Alexandra was aghast. "You're stealing this plane?"
"Uh…strategically borrowing it, actually, is the proper term," he answered with a smile. "Anyway…uh…hm…okay, everybody, hold on to your butts!" He fired up the engine, grinned as it began purring like Nick's kitten after a milk binge, and turned toward the lane. "We're expecting clear skies and sunshine today," he announced. "Watch out for flying saucers."
An angry female voice came over the horn then. "James Murdock, this is Cecily!"
"Hiya, Cec," Murdock winced. Manny's wife was almost as profane as her husband, and he glanced back at Nick. "There's a kid in here, so mind your manners."
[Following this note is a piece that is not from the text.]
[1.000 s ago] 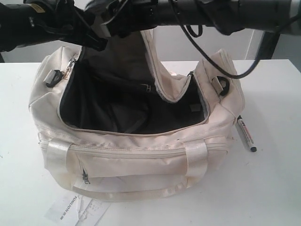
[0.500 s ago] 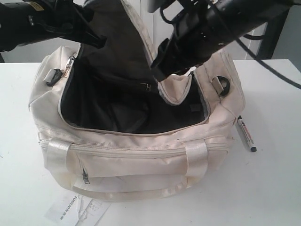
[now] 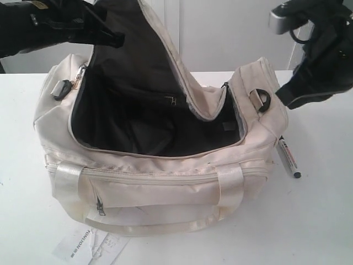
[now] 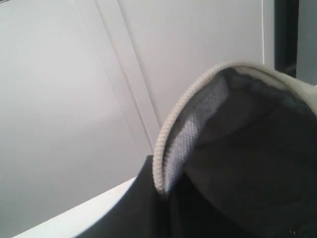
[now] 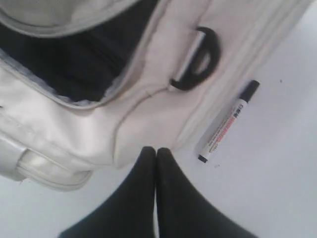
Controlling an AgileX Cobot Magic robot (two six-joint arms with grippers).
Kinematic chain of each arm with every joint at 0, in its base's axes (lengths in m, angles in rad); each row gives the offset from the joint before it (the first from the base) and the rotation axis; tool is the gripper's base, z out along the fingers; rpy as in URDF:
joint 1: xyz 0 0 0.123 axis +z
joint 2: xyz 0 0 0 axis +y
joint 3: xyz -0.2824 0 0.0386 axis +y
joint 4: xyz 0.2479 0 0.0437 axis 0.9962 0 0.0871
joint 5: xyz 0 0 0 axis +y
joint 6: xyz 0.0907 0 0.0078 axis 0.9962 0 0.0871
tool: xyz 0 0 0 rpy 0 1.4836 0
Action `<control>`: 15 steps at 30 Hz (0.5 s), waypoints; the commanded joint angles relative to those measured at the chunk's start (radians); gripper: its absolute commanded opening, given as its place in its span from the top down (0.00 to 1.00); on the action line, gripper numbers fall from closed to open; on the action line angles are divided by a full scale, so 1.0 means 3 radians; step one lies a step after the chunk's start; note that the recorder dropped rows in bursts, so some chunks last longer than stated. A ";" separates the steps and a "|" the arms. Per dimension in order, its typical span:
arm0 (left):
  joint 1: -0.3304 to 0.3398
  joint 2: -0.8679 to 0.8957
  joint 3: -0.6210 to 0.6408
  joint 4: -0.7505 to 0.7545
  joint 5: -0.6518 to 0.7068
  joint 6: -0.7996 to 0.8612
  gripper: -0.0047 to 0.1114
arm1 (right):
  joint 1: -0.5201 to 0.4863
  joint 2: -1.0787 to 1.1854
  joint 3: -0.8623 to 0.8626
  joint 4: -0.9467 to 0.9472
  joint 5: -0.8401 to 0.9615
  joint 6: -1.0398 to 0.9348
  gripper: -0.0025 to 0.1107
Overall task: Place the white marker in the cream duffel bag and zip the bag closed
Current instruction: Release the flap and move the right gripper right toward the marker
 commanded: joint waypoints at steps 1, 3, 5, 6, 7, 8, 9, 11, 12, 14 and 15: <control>0.0008 -0.0019 -0.0063 -0.0166 -0.0285 -0.0036 0.96 | -0.0348 0.0023 0.0163 0.0156 -0.0188 0.0020 0.98; 0.0008 -0.0019 -0.0094 -0.0166 -0.0285 -0.0036 0.96 | -0.0443 0.0084 0.0243 0.0162 -0.0305 0.0134 0.98; 0.0008 -0.0019 -0.0094 -0.0166 -0.0323 -0.0036 0.96 | -0.0529 0.0173 0.0310 0.0155 -0.0435 0.0265 0.98; 0.0008 -0.0019 -0.0094 -0.0166 -0.0330 -0.0036 0.96 | -0.0558 0.0231 0.0328 0.0155 -0.0477 0.0316 0.97; 0.0008 -0.0019 -0.0094 -0.0179 -0.0337 -0.0036 0.96 | -0.0602 0.0292 0.0354 0.0162 -0.0534 0.0343 0.96; 0.0008 -0.0019 -0.0094 -0.0201 -0.0337 -0.0036 0.96 | -0.0625 0.0358 0.0360 0.0180 -0.0554 0.0366 0.92; 0.0008 -0.0019 -0.0094 -0.0236 -0.0337 -0.0036 0.96 | -0.0651 0.0409 0.0360 0.0212 -0.0562 0.0365 0.89; 0.0008 -0.0019 -0.0094 -0.0381 -0.0325 -0.0036 0.96 | -0.0671 0.0533 0.0360 0.0237 -0.0598 0.0365 0.78; 0.0008 -0.0019 -0.0094 -0.0472 -0.0316 -0.0036 0.96 | -0.0671 0.0574 0.0360 0.0243 -0.0616 0.0380 0.73; 0.0008 -0.0019 -0.0094 -0.0610 -0.0292 -0.0036 0.96 | -0.0671 0.0659 0.0360 0.0245 -0.0669 0.0401 0.63; 0.0008 -0.0019 -0.0094 -0.0616 -0.0276 -0.0036 0.96 | -0.0671 0.0696 0.0360 0.0245 -0.0697 0.0401 0.59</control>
"Listen to me, you lunatic. You wreck that plane and…"
"Now have I ever wrecked a plane?" he asked, glancing back at Alexandra and giving her a twitchy little smile.
"Yes! You have!"
"I was shot down!" he snapped, offended. "And as I recall, we managed to escape…albeit into a tank, but you can't be picky 'bout stuff like that…"
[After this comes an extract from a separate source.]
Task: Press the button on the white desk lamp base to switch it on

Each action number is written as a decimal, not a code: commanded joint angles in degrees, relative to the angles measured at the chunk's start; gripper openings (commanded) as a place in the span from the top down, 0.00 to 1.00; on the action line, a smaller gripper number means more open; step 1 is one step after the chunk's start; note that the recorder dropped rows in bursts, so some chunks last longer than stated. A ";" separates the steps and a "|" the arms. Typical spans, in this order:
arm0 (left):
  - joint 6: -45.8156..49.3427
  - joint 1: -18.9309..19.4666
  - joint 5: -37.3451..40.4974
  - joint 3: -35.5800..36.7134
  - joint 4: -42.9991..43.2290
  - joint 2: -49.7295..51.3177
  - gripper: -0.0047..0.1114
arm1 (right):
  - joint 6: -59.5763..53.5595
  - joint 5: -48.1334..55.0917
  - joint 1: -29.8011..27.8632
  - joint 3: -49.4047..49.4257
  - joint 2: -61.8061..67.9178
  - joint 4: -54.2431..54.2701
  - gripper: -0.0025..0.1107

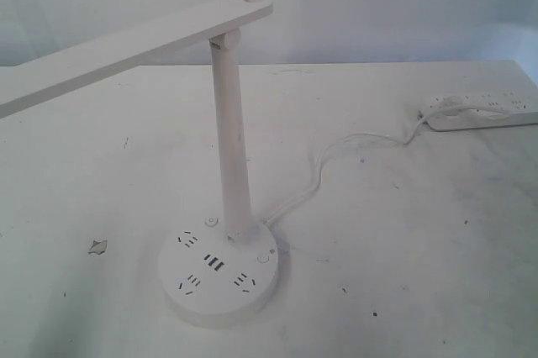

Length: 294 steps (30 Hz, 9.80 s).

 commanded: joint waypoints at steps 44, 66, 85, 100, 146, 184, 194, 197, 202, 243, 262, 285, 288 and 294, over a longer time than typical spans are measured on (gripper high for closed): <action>-0.06 0.11 -0.10 0.19 -0.23 -0.25 0.96 | 108.71 -81.23 11.74 -32.27 46.07 -90.16 0.98; -0.06 0.11 -0.10 0.19 -0.23 -0.25 0.96 | 80.55 -45.88 39.80 -15.63 69.66 -54.03 0.98; -0.06 0.11 -0.10 0.19 -0.23 -0.25 0.96 | 63.91 -18.48 48.46 -38.86 93.23 -43.47 0.98; -0.06 0.11 -0.10 0.19 -0.23 -0.25 0.96 | 62.83 -10.96 48.46 -42.23 95.34 -43.47 0.98; -0.06 0.11 -0.10 0.19 -0.23 -0.25 0.96 | 62.98 -11.71 48.57 -45.29 89.60 -43.48 0.98; -0.06 0.09 0.28 0.19 -0.23 -0.25 0.96 | 51.41 -7.93 46.70 -15.97 -0.01 -43.67 0.98; -0.06 0.09 0.28 0.19 -0.23 -0.25 0.96 | 63.40 7.89 45.60 -11.93 -0.18 -43.67 0.98; -0.06 0.09 0.28 0.19 -0.23 -0.25 0.96 | 70.50 4.84 45.60 -6.68 -0.18 -43.67 0.98; -0.06 0.09 0.28 0.19 -0.23 -0.25 0.96 | 74.84 -3.93 45.60 -0.02 -0.18 -44.47 0.98; -0.06 0.09 0.28 0.19 -0.23 -0.25 0.96 | 75.15 6.55 45.60 -0.02 -0.18 -48.43 0.98; -0.06 0.09 0.40 0.19 -0.23 -0.25 0.96 | 75.15 6.82 6.71 -0.02 -0.18 -48.43 0.98; -0.06 0.09 0.40 0.19 -0.23 -0.25 0.96 | 74.31 8.33 5.24 -0.02 -0.18 -48.43 0.98; -0.06 0.09 0.40 0.19 -0.23 -0.25 0.96 | 69.84 13.53 5.24 -0.02 -0.18 -48.43 0.98; -0.06 0.09 0.40 0.19 -0.23 -0.25 0.96 | 55.04 15.57 5.24 -0.02 -0.18 -41.77 0.98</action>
A tank? Alexandra mouthed.
Cecily shouted a few more things at Murdock, and he shut off the horn before the rest of one particular word could get through, and spoke sharply into the mike. "Now listen here, that was also a combat situation, and my mother was a saint, so neither of those comments are appreciated in the least. So if you wanna catch me, just break out your broom and your flyin' monkeys an' come get me! Peace out, and really, baby, shave your legs. Don't you know fur is dead?" He turned off the horn and settled in for a quick flight. He looked back at his wife, caught her wide eyes and gave her a confident smile. "We'll be in L.A. in about…mm…an hour or so. Just sit back and relax. It's all clear skies from here on in. I know it."
Alexandra studied her husband, once he had turned back to man the controls. With his confidence and sweet, goofy humor, she could almost believe every word he said.